EXERCISE BRIEF:
Track down each line below containing the string "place" and copy it.

Dataset items
================

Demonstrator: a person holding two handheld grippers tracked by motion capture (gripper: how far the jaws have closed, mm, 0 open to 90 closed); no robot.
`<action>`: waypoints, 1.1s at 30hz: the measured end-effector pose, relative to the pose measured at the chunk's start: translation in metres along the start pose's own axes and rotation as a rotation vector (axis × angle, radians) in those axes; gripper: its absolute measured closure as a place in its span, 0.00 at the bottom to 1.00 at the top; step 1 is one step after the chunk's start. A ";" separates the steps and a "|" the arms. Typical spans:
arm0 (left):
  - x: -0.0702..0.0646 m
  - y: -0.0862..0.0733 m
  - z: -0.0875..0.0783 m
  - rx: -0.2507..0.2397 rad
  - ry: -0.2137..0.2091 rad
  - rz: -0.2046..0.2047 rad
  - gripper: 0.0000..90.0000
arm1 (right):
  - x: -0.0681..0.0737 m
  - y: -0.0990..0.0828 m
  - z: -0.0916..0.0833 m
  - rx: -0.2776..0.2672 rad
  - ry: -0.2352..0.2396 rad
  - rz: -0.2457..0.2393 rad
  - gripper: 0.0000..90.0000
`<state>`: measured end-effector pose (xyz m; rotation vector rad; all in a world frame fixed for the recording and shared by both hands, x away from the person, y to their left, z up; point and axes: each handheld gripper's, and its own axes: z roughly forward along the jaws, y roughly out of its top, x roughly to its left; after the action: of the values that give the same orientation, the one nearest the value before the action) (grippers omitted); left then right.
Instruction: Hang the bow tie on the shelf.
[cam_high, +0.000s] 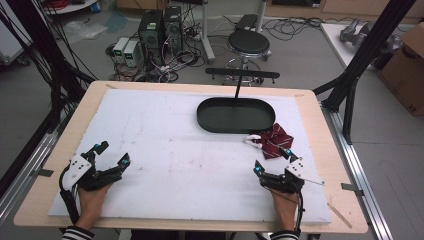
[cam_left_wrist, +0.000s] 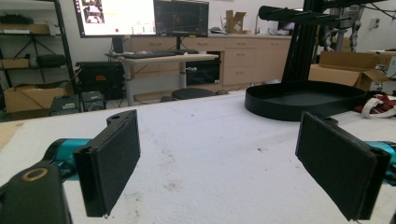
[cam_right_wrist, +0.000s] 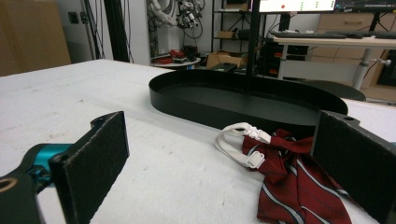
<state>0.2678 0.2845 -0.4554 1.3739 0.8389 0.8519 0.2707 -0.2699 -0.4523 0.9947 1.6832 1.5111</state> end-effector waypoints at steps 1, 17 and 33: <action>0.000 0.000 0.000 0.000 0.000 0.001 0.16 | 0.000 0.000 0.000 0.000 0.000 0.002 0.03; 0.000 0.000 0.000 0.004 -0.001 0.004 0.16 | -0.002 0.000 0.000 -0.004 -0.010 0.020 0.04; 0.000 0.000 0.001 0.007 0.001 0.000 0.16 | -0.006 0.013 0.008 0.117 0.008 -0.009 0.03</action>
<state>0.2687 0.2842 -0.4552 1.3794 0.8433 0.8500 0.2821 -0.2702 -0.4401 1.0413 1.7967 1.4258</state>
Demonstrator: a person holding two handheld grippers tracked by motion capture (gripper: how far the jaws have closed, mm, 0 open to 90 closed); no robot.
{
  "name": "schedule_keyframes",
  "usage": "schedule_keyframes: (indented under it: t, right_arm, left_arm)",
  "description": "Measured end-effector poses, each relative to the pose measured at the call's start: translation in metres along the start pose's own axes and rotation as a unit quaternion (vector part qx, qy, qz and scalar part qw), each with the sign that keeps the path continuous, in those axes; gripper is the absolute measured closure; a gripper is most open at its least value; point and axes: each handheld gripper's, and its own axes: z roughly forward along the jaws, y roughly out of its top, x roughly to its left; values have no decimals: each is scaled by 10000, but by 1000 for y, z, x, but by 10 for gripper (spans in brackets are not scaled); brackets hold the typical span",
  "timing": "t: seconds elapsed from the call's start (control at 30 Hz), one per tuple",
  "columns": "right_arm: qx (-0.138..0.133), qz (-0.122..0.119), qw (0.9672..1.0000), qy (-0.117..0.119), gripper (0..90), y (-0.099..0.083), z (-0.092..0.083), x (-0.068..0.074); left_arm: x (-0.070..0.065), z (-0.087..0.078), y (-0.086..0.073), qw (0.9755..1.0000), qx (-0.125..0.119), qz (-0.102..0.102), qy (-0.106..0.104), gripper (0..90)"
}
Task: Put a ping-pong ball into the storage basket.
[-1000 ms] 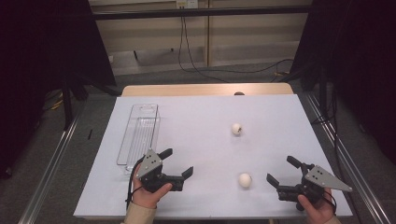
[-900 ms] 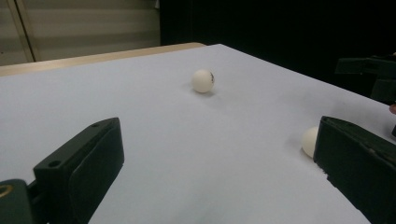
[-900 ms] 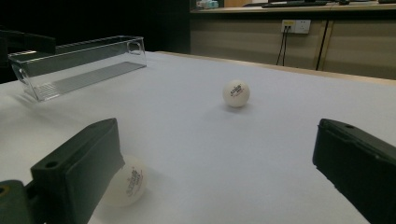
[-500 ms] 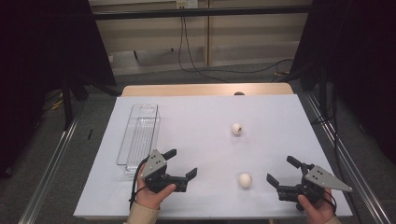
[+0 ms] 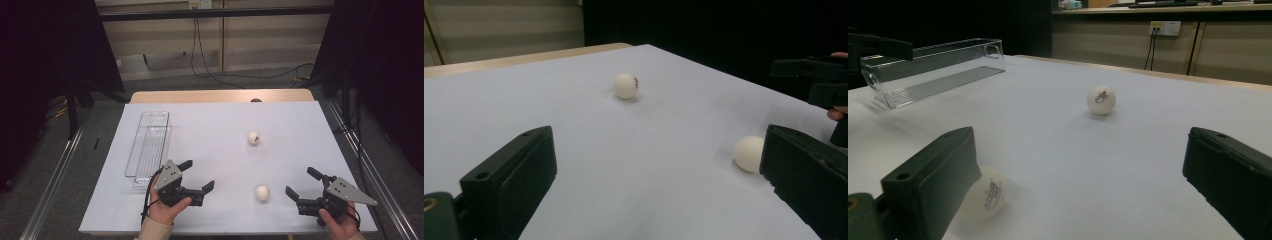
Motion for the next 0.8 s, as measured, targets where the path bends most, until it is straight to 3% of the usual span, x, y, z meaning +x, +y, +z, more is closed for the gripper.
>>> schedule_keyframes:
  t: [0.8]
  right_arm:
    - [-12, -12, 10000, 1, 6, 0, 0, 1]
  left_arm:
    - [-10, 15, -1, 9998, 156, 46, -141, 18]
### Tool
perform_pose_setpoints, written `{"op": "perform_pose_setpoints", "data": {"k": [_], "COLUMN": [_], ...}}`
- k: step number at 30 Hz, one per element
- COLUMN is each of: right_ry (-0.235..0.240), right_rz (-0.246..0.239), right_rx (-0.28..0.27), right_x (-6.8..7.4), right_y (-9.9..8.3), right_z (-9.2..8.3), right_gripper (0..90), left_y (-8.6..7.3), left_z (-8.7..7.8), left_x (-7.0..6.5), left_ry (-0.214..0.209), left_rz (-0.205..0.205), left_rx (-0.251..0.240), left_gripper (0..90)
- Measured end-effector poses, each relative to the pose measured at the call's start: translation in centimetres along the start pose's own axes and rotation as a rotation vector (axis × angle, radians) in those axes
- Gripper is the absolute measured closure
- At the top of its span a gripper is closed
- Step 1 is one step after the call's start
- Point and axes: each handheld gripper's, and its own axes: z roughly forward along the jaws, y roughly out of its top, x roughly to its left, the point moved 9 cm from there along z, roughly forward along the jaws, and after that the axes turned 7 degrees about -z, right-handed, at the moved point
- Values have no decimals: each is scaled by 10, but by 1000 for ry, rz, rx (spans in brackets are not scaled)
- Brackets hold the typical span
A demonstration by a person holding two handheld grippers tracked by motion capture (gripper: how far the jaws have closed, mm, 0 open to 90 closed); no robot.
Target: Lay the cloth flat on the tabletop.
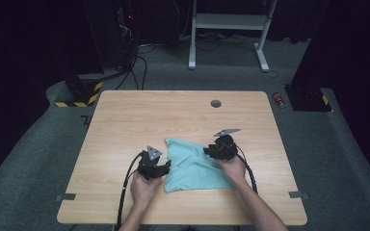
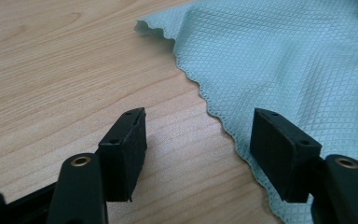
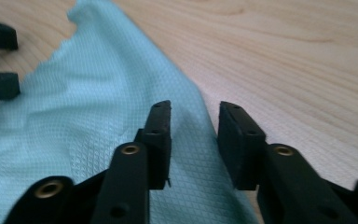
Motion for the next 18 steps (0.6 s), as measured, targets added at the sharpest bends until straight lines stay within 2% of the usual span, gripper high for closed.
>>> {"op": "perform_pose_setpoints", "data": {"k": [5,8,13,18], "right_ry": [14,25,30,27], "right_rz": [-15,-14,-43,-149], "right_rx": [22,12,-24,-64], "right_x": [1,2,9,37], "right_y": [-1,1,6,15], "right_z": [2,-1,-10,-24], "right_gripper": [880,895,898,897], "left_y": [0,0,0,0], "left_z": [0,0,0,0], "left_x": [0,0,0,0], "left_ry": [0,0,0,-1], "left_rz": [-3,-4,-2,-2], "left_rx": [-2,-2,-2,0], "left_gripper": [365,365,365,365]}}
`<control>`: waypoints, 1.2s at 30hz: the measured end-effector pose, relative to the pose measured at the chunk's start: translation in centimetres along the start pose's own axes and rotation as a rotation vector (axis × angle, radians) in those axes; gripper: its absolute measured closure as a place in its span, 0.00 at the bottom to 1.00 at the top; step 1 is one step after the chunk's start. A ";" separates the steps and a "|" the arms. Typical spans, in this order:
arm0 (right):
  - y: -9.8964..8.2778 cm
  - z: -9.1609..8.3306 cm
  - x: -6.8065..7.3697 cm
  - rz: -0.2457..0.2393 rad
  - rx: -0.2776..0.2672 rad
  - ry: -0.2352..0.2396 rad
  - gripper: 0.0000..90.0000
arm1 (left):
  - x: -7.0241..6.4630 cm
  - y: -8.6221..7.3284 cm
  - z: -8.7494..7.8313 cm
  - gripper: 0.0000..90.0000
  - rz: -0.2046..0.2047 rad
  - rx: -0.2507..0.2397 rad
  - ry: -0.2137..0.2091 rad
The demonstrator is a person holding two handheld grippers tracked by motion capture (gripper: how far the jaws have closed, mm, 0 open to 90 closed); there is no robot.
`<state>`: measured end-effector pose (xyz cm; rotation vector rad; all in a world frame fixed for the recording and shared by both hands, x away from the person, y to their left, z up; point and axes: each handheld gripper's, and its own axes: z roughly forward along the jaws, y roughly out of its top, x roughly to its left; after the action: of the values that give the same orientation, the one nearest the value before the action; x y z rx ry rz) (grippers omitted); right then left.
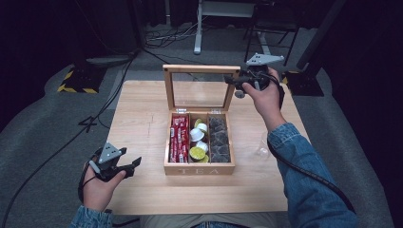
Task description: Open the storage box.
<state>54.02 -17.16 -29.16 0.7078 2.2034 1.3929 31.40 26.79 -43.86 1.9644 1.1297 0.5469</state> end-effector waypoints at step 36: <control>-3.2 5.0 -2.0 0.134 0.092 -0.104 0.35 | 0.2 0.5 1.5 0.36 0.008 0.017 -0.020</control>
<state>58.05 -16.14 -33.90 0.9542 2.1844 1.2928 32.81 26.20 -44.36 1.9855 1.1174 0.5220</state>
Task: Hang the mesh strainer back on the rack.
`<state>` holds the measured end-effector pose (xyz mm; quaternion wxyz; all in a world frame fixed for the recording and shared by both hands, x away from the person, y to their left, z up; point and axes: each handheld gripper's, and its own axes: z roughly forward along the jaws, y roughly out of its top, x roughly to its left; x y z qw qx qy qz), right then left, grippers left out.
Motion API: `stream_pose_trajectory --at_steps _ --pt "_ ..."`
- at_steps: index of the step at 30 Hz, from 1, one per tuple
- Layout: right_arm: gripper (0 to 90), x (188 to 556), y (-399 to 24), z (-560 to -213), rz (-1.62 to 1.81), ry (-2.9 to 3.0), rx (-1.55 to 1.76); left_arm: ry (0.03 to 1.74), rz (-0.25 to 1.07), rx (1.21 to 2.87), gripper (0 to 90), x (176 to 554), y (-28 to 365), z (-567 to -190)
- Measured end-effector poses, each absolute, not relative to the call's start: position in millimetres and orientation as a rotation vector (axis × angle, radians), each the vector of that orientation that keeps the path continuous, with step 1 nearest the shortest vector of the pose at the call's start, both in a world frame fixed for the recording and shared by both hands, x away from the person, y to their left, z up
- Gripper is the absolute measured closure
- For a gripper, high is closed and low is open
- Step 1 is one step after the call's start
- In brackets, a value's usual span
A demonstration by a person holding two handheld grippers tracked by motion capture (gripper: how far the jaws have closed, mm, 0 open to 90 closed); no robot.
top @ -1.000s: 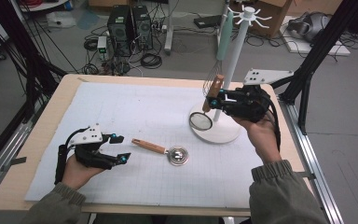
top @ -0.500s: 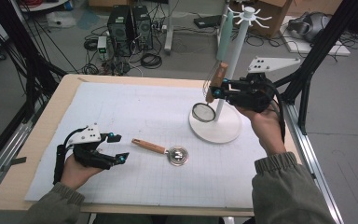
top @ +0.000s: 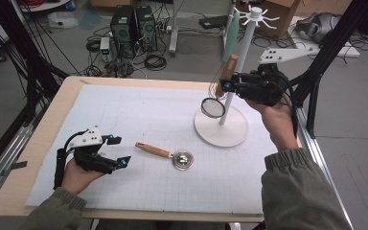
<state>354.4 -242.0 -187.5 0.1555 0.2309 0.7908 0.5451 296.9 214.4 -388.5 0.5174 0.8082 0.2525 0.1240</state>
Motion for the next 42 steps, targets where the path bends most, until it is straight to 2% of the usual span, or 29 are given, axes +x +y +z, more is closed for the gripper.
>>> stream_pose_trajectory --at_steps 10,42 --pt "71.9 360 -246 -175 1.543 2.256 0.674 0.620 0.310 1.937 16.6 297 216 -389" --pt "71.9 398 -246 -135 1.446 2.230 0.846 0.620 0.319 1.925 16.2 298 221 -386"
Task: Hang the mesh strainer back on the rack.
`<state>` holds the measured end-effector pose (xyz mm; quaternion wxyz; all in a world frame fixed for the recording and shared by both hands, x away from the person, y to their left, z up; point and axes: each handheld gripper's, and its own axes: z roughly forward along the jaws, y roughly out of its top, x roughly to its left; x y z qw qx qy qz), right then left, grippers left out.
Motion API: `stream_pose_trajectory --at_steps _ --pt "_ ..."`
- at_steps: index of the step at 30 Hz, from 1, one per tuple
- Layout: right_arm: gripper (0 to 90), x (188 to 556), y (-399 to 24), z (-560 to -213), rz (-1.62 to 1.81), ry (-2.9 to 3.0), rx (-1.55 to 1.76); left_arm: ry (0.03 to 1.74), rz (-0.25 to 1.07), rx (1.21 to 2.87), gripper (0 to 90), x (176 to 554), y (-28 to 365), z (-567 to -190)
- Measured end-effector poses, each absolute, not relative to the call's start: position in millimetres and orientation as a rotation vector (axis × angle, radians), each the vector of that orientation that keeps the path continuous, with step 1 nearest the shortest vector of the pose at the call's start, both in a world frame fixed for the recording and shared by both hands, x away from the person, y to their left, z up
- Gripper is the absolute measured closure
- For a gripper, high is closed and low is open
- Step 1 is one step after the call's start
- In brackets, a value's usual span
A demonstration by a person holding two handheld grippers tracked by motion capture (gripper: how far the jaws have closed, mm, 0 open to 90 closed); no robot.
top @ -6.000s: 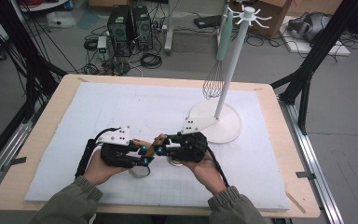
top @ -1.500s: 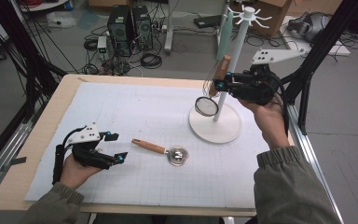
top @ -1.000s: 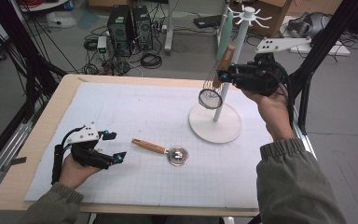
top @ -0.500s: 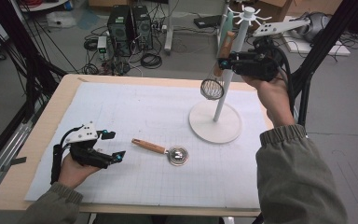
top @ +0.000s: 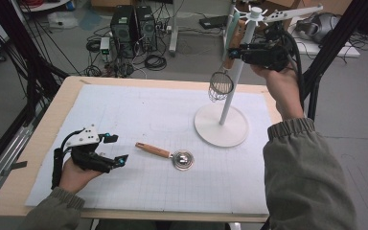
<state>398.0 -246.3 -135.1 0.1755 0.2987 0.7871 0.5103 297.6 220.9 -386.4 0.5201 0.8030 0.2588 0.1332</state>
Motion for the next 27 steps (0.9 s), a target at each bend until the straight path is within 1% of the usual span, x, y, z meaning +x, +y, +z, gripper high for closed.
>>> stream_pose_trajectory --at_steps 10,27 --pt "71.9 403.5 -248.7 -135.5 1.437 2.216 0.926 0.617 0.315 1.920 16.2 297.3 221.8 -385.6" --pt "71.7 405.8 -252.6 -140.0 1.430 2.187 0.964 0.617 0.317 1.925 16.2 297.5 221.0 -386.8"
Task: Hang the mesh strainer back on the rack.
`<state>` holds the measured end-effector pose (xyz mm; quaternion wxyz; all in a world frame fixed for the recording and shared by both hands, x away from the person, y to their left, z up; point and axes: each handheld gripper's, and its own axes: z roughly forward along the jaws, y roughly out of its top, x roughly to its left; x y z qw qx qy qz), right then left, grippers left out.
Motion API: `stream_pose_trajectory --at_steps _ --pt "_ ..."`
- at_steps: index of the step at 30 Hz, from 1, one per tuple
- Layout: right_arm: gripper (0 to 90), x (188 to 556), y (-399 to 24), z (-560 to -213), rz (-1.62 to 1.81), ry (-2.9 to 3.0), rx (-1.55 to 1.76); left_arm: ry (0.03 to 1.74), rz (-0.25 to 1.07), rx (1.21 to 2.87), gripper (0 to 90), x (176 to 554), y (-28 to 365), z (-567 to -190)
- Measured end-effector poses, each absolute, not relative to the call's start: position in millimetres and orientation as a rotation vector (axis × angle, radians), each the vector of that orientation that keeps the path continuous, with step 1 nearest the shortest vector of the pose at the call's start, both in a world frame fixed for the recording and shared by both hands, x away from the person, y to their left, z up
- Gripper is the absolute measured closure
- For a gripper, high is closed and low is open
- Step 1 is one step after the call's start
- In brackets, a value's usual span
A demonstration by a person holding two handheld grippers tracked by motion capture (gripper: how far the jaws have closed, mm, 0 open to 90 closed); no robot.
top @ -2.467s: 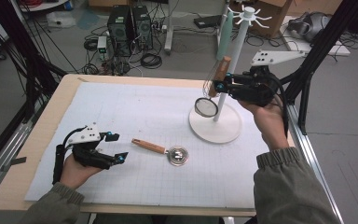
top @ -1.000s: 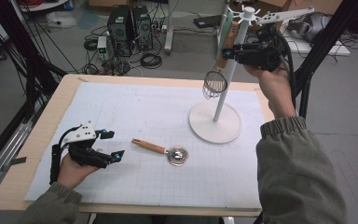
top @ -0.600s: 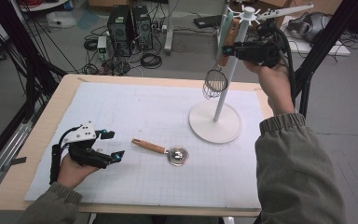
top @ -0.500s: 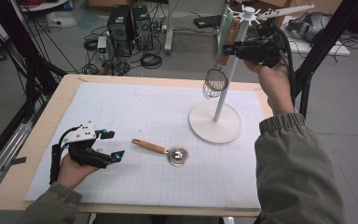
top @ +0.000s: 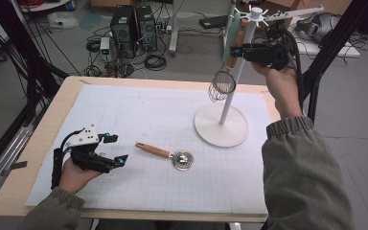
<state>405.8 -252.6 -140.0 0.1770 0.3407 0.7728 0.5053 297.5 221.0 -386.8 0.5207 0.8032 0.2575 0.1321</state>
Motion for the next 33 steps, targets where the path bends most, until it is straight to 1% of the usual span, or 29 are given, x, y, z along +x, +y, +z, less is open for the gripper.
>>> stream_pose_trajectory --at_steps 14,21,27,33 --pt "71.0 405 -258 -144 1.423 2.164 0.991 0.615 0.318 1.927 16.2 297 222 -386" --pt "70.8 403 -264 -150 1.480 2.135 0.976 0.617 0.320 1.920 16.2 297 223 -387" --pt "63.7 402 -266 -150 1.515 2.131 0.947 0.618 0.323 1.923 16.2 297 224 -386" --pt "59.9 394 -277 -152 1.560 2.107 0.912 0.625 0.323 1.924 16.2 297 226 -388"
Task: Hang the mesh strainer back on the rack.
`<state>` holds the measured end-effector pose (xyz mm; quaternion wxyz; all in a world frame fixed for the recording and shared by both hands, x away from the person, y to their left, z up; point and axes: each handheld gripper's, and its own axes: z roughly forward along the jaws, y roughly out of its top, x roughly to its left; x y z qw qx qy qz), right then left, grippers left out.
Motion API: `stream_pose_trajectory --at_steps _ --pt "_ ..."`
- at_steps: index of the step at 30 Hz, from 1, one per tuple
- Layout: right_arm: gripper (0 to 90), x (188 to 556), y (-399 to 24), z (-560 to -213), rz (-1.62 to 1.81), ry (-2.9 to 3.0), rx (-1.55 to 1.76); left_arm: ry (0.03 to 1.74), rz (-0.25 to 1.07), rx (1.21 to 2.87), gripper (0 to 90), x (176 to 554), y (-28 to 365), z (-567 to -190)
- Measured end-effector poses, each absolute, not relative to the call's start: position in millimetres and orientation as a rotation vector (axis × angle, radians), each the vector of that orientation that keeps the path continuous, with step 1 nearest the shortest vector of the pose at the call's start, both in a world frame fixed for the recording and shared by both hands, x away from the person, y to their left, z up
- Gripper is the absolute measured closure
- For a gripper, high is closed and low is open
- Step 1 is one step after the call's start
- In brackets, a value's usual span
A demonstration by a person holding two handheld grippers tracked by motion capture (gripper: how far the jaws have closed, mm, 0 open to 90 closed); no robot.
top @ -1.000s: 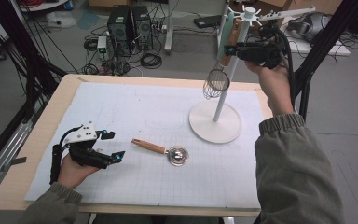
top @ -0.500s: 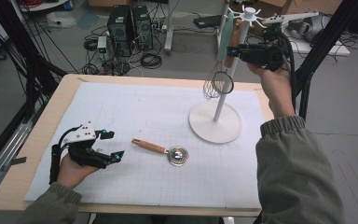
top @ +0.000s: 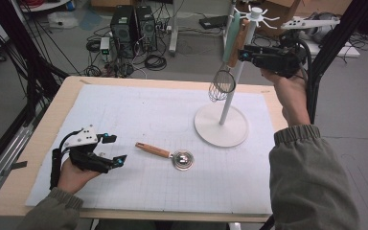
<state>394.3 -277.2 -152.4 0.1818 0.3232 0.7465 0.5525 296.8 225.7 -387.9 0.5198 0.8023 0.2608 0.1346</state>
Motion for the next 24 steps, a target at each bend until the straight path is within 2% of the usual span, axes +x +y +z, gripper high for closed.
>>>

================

EXERCISE RESULT:
`<action>`: waypoints, 1.1s at 30hz: the measured end-effector pose, relative to the pose measured at the chunk's start: translation in metres along the start pose's own axes and rotation as a rotation vector (axis × angle, radians) in those axes; gripper: its absolute measured closure as a place in its span, 0.00 at the bottom to 1.00 at the top; step 1 is one step after the chunk's start. A ";" separates the steps and a "|" the arms. Typical spans:
`<control>`: waypoints, 1.2s at 30hz: the measured end-effector pose, relative to the pose measured at the chunk's start: translation in centimetres along the start pose's own axes and rotation as a rotation vector (axis × angle, radians) in those axes; gripper: its absolute measured closure as a place in its span, 0.00 at the bottom to 1.00 at the top; step 1 is one step after the chunk's start. A ";" separates the steps and a "|" the arms. Typical spans, in this order:

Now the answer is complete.